__What needs to be done__: Your result should be every line of the records below that contains the word "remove".

__Excerpted data__:
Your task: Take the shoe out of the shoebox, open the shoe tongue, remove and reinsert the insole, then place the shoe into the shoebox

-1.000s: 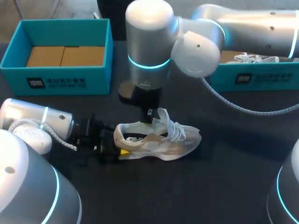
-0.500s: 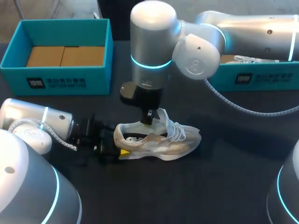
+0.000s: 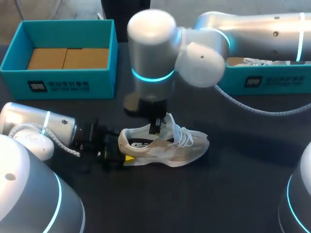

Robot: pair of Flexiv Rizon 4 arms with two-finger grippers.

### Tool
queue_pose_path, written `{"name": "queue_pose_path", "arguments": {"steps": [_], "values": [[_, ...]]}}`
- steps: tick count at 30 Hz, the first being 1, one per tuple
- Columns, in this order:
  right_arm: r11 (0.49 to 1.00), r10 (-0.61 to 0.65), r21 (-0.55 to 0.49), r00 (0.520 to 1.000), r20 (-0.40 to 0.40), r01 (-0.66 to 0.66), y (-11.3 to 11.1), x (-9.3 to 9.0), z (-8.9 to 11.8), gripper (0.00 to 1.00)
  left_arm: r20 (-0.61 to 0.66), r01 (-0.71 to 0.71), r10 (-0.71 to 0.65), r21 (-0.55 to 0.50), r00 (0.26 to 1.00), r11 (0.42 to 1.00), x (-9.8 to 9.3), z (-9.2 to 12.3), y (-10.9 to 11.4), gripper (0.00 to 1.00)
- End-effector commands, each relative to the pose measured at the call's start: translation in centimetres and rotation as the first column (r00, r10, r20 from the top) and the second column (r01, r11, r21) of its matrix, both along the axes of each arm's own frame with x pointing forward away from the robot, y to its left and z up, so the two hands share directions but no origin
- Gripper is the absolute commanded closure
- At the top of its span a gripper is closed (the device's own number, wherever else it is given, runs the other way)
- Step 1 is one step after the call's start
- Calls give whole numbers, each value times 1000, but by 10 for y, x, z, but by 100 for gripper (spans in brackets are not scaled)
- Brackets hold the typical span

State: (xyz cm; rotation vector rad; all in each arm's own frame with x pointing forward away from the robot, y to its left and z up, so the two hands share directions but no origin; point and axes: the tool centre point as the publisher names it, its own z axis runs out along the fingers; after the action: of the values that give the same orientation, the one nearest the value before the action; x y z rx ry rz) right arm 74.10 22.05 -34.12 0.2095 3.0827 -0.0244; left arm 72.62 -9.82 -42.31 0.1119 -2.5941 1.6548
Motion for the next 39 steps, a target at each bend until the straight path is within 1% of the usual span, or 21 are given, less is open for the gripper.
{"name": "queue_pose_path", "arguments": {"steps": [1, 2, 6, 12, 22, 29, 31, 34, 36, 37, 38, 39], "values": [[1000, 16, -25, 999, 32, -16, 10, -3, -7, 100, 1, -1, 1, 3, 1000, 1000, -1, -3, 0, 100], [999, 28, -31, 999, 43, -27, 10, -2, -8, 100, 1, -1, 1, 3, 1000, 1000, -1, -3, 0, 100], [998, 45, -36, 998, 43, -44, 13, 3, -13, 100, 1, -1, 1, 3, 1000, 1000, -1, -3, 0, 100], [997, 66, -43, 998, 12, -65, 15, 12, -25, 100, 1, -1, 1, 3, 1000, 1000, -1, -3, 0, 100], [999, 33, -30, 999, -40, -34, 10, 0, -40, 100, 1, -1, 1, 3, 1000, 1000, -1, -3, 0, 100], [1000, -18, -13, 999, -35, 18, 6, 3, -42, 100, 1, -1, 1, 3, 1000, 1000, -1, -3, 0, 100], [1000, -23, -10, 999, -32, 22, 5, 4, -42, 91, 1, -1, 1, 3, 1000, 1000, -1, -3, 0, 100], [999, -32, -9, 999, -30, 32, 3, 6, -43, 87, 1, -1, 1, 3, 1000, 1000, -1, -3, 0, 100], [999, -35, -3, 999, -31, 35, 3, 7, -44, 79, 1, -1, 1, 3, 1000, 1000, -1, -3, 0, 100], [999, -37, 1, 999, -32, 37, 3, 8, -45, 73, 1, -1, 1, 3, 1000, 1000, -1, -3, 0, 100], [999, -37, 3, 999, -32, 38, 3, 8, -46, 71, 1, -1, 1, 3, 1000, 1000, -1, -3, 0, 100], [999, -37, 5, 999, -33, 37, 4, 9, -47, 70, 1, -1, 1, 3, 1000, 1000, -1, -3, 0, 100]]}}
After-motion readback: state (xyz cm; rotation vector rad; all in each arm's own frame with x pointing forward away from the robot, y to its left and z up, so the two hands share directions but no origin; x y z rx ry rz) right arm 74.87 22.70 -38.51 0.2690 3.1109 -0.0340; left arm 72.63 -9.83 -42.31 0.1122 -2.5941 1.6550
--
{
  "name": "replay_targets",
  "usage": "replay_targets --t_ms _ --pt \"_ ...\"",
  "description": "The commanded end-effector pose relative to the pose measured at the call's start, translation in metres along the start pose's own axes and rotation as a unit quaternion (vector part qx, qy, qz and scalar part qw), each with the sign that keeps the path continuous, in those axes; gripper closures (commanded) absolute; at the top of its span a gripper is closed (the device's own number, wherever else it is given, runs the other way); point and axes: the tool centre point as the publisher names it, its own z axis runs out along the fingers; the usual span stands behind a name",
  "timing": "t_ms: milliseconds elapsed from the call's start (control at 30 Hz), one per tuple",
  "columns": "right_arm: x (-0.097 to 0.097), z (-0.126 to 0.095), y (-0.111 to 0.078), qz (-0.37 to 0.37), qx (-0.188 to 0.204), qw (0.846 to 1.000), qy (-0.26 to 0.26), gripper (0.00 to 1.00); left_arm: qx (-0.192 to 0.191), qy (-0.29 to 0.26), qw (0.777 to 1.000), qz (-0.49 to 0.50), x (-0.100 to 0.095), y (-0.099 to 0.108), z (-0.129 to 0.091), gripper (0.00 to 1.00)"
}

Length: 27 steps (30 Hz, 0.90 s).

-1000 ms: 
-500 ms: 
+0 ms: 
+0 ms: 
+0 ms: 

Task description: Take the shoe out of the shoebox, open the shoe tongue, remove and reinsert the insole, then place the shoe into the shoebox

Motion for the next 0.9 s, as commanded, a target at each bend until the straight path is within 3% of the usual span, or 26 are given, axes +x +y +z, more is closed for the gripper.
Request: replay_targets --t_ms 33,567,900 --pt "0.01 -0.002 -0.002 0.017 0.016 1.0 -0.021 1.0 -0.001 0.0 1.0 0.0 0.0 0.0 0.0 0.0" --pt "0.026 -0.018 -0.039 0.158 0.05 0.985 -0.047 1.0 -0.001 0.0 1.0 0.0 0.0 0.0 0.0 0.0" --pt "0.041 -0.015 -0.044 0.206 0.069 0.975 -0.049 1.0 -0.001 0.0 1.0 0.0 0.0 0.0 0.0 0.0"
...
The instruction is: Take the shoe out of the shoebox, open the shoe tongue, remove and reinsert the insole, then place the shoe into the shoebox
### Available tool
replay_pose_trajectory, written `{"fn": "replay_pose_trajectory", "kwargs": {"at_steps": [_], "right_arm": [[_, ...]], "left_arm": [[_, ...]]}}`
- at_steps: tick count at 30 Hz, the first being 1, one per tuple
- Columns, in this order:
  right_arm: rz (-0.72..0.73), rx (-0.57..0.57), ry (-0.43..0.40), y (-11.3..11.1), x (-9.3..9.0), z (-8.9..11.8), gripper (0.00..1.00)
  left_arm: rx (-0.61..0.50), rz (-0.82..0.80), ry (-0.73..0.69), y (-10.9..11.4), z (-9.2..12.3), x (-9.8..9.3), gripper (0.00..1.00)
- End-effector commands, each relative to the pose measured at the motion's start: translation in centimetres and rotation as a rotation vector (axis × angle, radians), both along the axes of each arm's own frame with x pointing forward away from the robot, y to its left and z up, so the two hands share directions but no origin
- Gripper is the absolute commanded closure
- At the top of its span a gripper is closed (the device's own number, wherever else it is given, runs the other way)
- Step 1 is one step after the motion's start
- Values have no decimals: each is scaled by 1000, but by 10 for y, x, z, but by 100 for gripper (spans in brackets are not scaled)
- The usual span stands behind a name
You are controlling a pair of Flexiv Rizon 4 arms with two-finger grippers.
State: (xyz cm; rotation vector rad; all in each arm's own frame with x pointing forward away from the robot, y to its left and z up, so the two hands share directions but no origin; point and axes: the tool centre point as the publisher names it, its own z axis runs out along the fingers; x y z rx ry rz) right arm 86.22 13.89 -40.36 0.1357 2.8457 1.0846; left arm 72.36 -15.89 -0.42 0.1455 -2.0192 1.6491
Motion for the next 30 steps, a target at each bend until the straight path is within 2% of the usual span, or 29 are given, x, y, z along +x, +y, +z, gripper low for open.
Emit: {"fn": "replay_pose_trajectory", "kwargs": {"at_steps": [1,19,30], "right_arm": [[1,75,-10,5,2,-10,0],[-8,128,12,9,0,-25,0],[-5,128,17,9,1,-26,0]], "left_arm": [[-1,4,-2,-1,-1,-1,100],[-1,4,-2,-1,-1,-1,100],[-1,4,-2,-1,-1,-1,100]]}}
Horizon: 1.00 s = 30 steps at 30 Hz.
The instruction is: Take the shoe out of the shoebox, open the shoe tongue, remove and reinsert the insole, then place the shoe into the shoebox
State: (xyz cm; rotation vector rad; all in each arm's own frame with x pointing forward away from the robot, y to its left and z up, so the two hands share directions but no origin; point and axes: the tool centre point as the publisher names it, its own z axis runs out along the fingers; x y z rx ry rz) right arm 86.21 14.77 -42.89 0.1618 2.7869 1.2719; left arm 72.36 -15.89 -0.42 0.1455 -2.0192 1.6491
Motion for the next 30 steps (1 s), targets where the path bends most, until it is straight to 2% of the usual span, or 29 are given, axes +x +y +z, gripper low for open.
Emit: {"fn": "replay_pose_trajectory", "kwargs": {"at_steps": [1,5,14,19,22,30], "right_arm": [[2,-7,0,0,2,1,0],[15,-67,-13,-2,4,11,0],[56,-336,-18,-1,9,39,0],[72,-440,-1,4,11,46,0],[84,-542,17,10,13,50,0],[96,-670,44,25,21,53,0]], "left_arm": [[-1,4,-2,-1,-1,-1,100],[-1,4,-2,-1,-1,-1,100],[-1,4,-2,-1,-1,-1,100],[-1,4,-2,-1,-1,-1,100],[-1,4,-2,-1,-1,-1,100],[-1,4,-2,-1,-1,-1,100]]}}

__Written reply__:
Your task: Take the shoe out of the shoebox, open the shoe tongue, remove and reinsert the insole, then place the shoe into the shoebox
Task description: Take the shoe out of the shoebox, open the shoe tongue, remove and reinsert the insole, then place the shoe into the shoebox
The instruction is: Take the shoe out of the shoebox, open the shoe tongue, remove and reinsert the insole, then place the shoe into the shoebox
The instruction is: Take the shoe out of the shoebox, open the shoe tongue, remove and reinsert the insole, then place the shoe into the shoebox

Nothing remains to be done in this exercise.